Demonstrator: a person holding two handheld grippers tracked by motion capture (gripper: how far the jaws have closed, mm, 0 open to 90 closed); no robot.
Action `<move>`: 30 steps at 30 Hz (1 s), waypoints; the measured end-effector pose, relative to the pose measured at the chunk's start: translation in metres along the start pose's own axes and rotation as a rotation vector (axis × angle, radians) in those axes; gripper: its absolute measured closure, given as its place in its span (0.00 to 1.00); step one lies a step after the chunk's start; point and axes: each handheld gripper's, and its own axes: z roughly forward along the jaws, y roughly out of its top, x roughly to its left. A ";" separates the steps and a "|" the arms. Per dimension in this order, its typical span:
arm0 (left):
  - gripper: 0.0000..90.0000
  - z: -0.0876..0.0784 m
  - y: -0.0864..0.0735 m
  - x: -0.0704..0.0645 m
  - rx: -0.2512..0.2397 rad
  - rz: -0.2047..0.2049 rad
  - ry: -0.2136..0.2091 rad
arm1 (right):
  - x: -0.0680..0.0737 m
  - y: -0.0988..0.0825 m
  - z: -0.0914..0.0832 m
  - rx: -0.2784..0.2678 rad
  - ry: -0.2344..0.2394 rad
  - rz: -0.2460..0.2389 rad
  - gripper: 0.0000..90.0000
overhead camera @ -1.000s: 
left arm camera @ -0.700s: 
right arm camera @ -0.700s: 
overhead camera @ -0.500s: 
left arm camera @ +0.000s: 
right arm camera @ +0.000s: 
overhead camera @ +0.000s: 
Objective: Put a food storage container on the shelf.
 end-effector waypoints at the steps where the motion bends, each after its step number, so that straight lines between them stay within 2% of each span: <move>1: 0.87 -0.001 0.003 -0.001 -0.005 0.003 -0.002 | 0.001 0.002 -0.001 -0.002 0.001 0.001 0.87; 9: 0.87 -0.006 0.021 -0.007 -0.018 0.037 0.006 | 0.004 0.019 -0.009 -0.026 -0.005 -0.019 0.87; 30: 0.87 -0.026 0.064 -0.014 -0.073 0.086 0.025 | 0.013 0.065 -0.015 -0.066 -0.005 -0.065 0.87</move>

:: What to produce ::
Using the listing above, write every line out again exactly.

:: Written response ::
Demonstrator: a person holding two handheld grippers tracked by motion capture (gripper: how far the jaws have closed, mm, 0 open to 90 closed); no robot.
Action `<move>`: 30 steps at 30 Hz (1 s), waypoints; the measured end-effector pose, relative to the pose measured at the chunk's start: translation in metres along the start pose's own axes and rotation as a rotation vector (axis × angle, radians) in those axes; gripper: its absolute measured closure, given as its place in its span (0.00 to 1.00); step one lies a step after the chunk's start; point and axes: each handheld gripper's, and its own axes: z roughly forward along the jaws, y roughly out of its top, x roughly to its left. A ";" separates the steps and a "|" the arms. Per dimension in this order, its typical span:
arm0 (left):
  - gripper: 0.0000..90.0000
  - z: -0.0876..0.0784 m
  - y: -0.0864..0.0735 m
  - x: -0.0704..0.0645 m
  - rx: -0.2512..0.2397 rad
  - rz: -0.2047..0.2049 rad
  - ry: -0.2136..0.2091 rad
arm1 (right):
  - x: -0.0680..0.0737 m
  - y: -0.0988..0.0825 m
  - z: -0.0914..0.0832 m
  - rx: -0.2784..0.2678 rad
  - ry: -0.2344..0.2394 rad
  - rz: -0.2460..0.2389 rad
  - gripper: 0.0000..90.0000
overhead camera @ -1.000s: 
left arm camera @ -0.700s: 
right arm camera @ -0.700s: 
overhead camera @ -0.500s: 
left arm camera @ +0.000s: 
right arm camera @ +0.000s: 
overhead camera @ +0.000s: 
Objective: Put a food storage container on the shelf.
 end-effector waypoints at the steps where the motion bends, each after its step number, so that straight lines between them stay within 2% of each span: <move>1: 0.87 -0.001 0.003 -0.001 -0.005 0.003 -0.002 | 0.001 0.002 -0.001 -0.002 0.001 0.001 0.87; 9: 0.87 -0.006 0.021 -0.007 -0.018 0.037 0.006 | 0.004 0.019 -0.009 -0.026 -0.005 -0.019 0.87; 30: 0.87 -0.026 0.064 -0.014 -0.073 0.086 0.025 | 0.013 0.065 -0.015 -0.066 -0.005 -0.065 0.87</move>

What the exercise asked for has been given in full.